Abstract: SA-PO128
GATM Ameliorates the Acute-to-Chronic Kidney Disease Transition through Enhancing Endogenous Creatine-Mediated Lipophagy
Session Information
- AKI: Metabolism and Cell Death
October 26, 2024 | Location: Exhibit Hall, Convention Center
Abstract Time: 10:00 AM - 12:00 PM
Category: Acute Kidney Injury
- 103 AKI: Mechanisms
Authors
- Guan, Xu, Chongqing Hospital of Traditional Chinese Medicine, Chongqing, Chongqing, China
- Li, Fan, Chongqing Hospital of Traditional Chinese Medicine, Chongqing, Chongqing, China
- Xiong, Weijian, Chongqing Hospital of Traditional Chinese Medicine, Chongqing, Chongqing, China
Background
Acute kidney injury (AKI), characterized by a rapid decline of kidney function in the short term, is a common clinical syndrome with complex pathogenesis.The incomplete recovery from AKI increases the risk of progression to chronic kidney disease (CKD). GATM, highly expressed in the mitochondria of renal tubular epithelial cells (RTECs), is a key rate-limiting enzyme in the endogenous creatine biosynthesis.

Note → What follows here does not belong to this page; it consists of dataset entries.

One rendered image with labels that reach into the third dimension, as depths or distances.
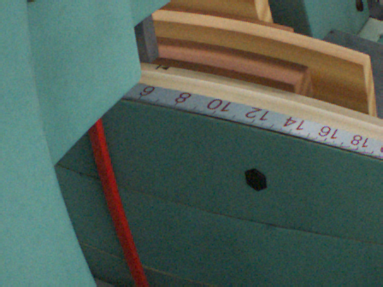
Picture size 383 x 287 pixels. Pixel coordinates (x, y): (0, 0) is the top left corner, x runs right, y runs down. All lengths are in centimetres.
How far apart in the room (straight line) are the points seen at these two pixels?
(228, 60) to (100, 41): 16
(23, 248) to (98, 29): 12
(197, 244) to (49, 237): 22
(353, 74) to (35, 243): 25
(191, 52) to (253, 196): 10
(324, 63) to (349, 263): 12
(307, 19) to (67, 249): 34
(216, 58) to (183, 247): 10
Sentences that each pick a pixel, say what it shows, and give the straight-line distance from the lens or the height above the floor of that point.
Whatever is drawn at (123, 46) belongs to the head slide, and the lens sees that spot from 39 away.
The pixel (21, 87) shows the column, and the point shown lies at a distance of 28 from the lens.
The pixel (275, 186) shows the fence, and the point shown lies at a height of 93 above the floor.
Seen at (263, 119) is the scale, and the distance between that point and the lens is 45.
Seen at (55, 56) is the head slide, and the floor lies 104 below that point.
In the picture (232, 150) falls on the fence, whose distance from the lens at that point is 46.
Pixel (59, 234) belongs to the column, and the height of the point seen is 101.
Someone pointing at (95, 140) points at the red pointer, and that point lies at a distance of 50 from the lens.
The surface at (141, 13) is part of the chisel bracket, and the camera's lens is 46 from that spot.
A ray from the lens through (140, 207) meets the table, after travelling 53.
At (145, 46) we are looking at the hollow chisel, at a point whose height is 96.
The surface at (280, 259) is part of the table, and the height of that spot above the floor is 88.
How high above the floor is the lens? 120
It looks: 34 degrees down
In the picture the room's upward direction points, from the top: 11 degrees counter-clockwise
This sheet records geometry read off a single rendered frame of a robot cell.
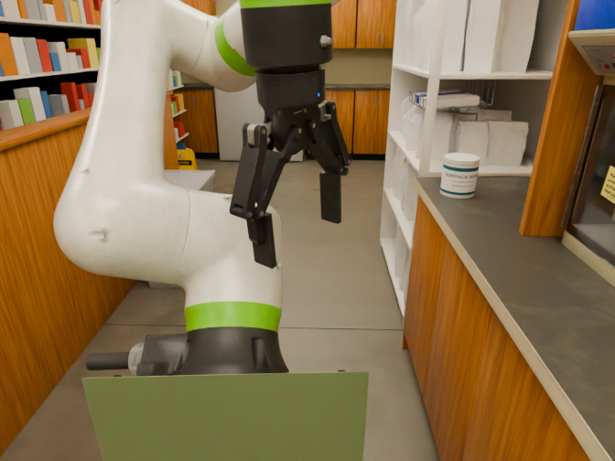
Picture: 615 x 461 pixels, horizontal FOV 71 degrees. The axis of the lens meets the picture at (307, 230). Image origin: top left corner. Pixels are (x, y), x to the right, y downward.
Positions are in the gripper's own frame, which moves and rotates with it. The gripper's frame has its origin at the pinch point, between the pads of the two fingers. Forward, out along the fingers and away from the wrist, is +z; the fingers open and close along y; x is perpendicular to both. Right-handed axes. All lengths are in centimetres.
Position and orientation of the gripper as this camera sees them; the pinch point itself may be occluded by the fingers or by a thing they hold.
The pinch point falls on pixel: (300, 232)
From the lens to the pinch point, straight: 55.4
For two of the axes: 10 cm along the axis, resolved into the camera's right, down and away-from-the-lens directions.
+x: 7.9, 2.6, -5.6
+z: 0.5, 8.8, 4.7
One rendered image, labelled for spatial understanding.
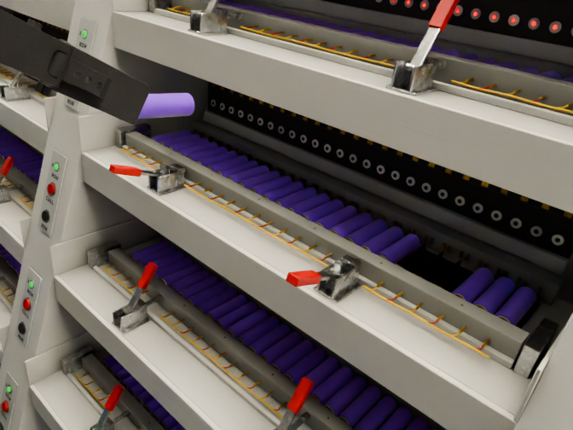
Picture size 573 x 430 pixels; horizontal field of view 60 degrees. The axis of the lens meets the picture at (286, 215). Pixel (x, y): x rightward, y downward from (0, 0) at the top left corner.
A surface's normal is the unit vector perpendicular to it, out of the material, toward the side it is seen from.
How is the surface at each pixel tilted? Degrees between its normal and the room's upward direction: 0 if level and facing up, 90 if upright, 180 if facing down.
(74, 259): 90
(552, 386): 90
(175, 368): 18
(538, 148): 108
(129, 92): 90
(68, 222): 90
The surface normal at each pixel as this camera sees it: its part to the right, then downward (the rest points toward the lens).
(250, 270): -0.67, 0.29
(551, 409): -0.60, 0.00
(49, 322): 0.74, 0.39
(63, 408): 0.11, -0.88
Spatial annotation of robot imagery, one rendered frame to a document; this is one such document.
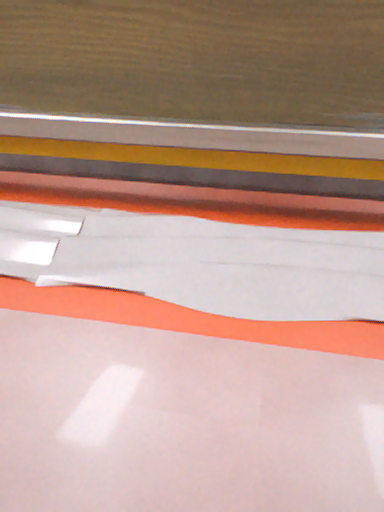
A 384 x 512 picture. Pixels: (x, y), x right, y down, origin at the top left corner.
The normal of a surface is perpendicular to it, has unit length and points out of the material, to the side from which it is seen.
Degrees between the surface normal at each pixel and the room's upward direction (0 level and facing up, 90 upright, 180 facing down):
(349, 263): 19
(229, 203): 9
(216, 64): 81
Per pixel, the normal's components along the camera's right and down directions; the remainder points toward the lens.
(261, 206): 0.02, -0.91
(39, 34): -0.20, 0.40
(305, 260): -0.06, -0.61
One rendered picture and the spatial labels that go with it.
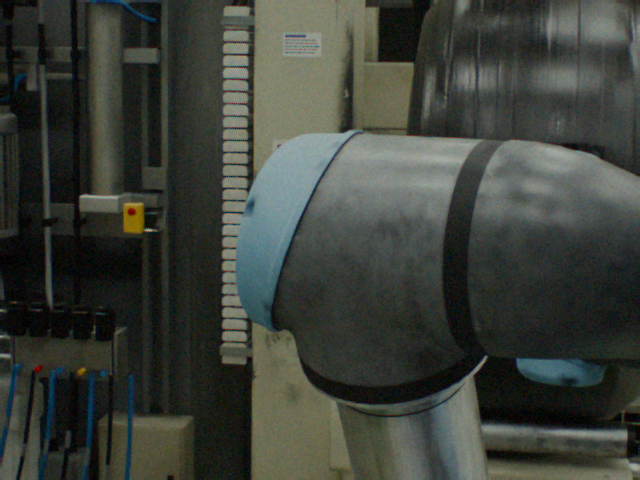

Previous studies have found mutations in GATM gene in the kidney of patients with CKD contribute to the ROS production, mitochondrial damage and cell death in RTECs. Moreover, GATM mutations also upregulate the expression of the fibrotic cytokine IL-18 and accelerate CKD progression, indicating that GATM may play an important role in the pathogenesis of kidney diseases. However, the role of GATM in AKI-to-CKD transition remains unknown.
Methods
In this study, GATM adenovirus-overexpressed mice and cultured RTECs were used as subjects. Renal ischemia-reperfusion (IRI) mouse model, RNA sequencing, Immunofluorescence, Western blot and qRT-PCR were employed to reveal the crucial role and mechanisms of GATM in AKI-to-CKD transition.
Results
GATM was significantly reduced in the kidneys AKI patients and IRI mice. The analysis indicated GATM expression was positively correlated with kidney function. In vivo, GATM overexpression by adenovirus improved the transition from AKI to CKD. Primary RTECs were employed to RNA-seq analysis that GATM overexpression upregulated the expression of fatty acid degradation and autophagy-related genes while downregulated lipid droplet-related gene in RTECs through KEGG analysis. Transmission electron microscopy revealed that a large amount of lipid droplets were accumulated in RTECs after IRI, which could be reversed by GATM overexpression, accompanied by an increased autophagosomes enveloping-lipid droplets and reduced kidney injury. GATM promoted endogenous creatine synthesis and enhanced the lipophagy of RTECs. Collectively, our findings demonstrate that GATM deficiency contributes to AKI-to-CKD transition and GATM ameliorates AKI-to-CKD transition though enhancing endogenous creatine-mediated lipophagy.
Conclusion
GATM plays an important role in the transition of AKI to CKD and targeting GATM-lipophagy axis could serve as a promising therapeutic approach for retarding AKI-to-CKD transition.